Police searched the home of several members of the Young Alternatives Bayern with a total of six searches being conducted in Bayreuth, Augsburg, Amberg, and Munich, Bayerischer Rundfunk reports.
The searches came after the youth wing of the AfD held a political action outside the offices of the Christian Social Union (CSU), allies of German Chancellor Angela Merkel, in which they wrote down the names of victims of crimes committed by asylum seekers and migrants sprayed with black paint and left candles and fake blood.
According to a website linked by the Young Alternatives, the message of the protest was to protest the mass migration policies of the CSU which are allied with Merkel’s Christian Democratic Union in the German federal parliament.
“Germany, indeed the whole of Europe sinks into blood and chaos since the beginning of the illegal mass migration, caused by the German Chancellor Angela Merkel,” they wrote.
“The borders are wide open: Through them, Islamists, knife killers and rapists flow into the country. Professionals who are more valuable than gold to leftist Germany haters,” they added.
“But today the patriotic youth of Bavaria rises to make it clear: Stop this woman, stop these murderers! We have enough of Merkel’s dead. Today we remember their victims and the blood toll they had to pay. There is blood on Merkel’s hands,” they said.
The prosecutor behind the raids said that the investigation was based on charges of property damage but did not go into detail on the identities of those searched. One of the searched party members is believed to have been a candidate for the Bavarian parliament.

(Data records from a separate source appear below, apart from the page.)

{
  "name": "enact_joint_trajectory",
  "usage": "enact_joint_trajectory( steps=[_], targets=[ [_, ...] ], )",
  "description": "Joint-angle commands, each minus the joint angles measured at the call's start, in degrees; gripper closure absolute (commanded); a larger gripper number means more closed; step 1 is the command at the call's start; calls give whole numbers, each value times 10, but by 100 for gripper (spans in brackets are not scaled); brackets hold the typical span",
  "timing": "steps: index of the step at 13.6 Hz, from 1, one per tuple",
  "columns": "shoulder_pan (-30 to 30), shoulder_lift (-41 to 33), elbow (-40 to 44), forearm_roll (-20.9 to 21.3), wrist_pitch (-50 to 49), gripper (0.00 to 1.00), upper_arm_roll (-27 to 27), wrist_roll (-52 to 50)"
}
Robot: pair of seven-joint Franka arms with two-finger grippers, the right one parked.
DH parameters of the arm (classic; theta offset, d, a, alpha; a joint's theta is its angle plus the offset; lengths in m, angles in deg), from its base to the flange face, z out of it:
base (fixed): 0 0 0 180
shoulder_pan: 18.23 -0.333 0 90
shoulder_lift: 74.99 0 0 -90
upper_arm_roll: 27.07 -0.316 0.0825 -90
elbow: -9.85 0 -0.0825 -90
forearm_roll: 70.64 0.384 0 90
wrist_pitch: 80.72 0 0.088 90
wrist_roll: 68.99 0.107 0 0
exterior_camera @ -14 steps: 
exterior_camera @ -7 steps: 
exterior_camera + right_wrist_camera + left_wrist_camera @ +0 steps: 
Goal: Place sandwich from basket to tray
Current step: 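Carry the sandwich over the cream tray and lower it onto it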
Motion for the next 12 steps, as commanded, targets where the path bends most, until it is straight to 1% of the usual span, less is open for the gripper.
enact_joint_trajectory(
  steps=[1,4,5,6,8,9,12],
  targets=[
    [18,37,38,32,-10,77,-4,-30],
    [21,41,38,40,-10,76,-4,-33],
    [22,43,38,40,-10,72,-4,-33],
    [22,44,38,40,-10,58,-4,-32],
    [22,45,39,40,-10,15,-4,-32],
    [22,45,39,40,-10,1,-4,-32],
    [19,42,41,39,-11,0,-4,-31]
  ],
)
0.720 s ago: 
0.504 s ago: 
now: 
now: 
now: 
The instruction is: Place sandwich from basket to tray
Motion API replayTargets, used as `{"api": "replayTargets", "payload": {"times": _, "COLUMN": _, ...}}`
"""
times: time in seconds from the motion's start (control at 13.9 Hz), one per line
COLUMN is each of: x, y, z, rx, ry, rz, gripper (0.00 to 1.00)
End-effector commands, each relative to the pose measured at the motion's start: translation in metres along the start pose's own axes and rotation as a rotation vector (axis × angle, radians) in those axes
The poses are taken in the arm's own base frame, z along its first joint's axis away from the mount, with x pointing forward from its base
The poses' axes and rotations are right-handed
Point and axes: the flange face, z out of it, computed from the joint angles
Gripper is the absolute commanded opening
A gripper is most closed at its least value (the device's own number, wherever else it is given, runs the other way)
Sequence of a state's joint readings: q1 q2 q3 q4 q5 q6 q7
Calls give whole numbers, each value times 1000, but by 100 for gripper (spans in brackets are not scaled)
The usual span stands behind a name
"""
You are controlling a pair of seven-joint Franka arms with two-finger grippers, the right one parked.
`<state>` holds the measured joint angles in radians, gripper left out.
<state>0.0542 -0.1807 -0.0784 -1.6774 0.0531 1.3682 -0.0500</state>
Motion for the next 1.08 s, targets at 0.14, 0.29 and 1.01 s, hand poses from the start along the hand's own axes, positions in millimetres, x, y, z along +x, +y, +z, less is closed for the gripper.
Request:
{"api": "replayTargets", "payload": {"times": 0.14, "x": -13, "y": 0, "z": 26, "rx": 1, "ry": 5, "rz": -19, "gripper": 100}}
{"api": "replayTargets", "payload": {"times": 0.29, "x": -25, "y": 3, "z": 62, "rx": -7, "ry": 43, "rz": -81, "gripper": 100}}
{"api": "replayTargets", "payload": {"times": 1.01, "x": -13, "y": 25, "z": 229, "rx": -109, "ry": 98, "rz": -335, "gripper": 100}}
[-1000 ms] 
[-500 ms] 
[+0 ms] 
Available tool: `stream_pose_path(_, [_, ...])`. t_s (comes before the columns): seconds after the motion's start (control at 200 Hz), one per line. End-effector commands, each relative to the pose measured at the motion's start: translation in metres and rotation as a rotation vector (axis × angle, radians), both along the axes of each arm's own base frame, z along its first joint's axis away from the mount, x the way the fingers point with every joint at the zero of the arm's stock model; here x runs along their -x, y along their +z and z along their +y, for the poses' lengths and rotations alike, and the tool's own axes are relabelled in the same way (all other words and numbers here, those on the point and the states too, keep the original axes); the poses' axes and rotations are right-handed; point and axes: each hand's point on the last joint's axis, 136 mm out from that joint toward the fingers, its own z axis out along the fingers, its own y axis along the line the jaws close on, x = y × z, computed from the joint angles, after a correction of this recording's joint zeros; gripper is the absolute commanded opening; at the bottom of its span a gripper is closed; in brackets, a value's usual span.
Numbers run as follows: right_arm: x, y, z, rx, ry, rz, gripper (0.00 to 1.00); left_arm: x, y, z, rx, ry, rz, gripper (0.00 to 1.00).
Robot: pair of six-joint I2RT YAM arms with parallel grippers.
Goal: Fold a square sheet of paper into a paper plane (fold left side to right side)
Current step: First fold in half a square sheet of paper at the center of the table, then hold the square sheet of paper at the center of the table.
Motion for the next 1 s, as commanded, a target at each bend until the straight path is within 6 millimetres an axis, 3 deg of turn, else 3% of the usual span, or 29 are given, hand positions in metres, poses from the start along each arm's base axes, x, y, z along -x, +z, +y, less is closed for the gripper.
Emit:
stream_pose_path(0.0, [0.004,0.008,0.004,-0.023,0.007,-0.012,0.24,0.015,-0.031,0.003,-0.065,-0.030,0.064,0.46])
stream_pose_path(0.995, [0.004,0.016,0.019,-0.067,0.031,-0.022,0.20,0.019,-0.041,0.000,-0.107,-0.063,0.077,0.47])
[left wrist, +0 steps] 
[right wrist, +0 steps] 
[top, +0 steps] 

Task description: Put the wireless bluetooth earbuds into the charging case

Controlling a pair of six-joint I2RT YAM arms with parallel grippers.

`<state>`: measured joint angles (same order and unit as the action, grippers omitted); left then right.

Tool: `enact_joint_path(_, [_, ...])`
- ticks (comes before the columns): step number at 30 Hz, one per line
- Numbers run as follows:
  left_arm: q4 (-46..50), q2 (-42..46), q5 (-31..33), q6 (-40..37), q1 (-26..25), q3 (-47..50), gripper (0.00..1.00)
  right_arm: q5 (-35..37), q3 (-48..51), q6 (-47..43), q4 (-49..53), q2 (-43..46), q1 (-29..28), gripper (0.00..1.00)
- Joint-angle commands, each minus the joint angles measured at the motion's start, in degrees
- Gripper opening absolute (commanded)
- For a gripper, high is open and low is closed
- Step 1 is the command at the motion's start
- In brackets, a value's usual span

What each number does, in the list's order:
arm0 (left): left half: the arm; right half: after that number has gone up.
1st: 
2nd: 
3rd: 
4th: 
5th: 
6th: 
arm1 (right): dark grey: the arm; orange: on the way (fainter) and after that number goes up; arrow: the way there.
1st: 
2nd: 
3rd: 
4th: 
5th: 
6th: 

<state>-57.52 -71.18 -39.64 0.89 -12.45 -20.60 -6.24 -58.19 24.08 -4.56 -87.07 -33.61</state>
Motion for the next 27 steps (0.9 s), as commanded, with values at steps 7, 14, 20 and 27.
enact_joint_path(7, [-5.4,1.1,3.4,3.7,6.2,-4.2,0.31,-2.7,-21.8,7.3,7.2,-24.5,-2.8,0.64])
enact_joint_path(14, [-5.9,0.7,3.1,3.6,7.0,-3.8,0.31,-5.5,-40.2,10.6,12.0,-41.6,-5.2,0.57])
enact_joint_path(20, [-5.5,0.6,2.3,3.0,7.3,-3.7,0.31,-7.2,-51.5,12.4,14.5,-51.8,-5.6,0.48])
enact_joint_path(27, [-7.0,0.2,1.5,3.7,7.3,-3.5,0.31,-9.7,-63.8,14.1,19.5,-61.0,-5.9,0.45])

The raids bear similarity to others on activists belonging to the hipster-right Identitarian youth movement in Germany and Austria. In Germany, an activist in Hessen was raided in 2016 for “vandalism” after he had put up the group’s stickers in his town.
Earlier this year, Austrian police raided several members of the group, including co-leader Martin Sellner prior to a trial in which the Identitarians were accused of forming a mafia-like criminal organisation. The group was acquitted in court over the summer but still face appeals from the Graz prosecutor who initially brought them.